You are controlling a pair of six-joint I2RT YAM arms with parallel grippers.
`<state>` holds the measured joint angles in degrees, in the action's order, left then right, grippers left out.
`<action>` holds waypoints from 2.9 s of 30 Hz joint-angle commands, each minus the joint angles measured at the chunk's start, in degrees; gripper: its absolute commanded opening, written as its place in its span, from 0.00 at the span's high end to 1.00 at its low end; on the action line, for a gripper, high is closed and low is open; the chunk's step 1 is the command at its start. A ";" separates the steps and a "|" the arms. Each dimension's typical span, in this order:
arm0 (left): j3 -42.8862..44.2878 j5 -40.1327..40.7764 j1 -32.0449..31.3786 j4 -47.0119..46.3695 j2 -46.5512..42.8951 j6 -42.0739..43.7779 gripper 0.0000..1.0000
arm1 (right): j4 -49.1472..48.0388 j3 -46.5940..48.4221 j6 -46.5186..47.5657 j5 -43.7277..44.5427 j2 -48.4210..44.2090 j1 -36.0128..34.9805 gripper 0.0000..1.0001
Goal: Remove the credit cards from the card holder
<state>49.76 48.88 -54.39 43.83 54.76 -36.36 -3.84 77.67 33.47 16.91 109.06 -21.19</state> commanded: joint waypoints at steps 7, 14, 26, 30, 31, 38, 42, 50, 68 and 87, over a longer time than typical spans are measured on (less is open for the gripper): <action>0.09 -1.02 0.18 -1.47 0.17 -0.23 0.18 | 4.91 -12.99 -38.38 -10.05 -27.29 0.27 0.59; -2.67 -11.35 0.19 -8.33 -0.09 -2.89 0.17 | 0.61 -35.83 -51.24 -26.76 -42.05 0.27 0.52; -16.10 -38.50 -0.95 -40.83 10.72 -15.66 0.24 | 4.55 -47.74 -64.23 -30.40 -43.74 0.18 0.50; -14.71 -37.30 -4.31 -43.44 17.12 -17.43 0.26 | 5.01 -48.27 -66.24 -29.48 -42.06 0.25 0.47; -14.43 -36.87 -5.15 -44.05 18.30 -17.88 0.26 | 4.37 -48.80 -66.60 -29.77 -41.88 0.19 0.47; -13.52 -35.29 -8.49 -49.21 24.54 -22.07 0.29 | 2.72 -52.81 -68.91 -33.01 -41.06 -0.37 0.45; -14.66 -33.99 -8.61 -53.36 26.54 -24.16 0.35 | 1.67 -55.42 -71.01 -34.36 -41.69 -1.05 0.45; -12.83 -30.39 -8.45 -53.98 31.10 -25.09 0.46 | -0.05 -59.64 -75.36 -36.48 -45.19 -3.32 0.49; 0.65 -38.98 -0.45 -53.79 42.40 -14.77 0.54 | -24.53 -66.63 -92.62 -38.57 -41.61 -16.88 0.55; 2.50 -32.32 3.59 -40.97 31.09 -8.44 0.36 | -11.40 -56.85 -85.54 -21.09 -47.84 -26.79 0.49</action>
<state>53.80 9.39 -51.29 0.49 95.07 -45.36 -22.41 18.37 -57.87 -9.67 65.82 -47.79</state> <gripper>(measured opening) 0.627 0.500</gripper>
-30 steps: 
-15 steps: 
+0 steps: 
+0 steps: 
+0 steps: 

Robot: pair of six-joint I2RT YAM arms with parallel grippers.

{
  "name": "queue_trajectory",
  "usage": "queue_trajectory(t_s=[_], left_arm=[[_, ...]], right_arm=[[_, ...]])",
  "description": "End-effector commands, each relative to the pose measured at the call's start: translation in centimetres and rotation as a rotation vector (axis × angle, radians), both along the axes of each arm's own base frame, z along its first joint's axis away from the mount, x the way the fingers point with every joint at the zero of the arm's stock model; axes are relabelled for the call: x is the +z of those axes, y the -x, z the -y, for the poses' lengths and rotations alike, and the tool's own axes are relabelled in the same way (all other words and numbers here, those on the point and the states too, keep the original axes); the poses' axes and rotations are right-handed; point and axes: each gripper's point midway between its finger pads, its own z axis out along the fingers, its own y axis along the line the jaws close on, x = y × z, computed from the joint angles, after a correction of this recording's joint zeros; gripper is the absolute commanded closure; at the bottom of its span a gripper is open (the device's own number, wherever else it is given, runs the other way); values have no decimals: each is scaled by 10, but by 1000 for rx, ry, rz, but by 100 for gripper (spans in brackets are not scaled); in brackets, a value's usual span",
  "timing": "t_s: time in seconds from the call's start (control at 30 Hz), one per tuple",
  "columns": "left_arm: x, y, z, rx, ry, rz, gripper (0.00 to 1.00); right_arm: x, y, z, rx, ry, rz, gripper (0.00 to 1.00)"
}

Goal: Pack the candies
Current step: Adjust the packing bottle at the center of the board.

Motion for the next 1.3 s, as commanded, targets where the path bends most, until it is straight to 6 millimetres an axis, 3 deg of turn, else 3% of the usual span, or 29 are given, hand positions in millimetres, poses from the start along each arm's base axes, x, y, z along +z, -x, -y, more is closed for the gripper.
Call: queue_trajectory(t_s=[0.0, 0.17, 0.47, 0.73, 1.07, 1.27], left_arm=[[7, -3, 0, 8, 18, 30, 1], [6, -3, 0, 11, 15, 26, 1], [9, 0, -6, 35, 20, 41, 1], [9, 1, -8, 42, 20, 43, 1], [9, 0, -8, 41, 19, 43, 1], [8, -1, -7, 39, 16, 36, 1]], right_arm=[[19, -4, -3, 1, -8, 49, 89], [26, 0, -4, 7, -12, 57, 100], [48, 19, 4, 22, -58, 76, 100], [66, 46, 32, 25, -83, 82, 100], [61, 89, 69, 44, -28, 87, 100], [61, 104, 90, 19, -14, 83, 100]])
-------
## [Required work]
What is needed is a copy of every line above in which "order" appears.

## [Exercise answer]
`<state>` holds the measured joint angles in degrees, in the action's order, left then right, grippers left out.
`<action>` holds waypoints from 2.9 s of 30 Hz joint-angle commands, each minus the joint angles measured at the chunk's start, in degrees; gripper: its absolute commanded opening, written as its place in its span, from 0.00 at the span's high end to 1.00 at its low end; on the action line, for a gripper, high is closed and low is open; the chunk's step 1 is the command at its start. A ";" separates the steps and a "|" the arms. Each dimension's typical span, in this order:

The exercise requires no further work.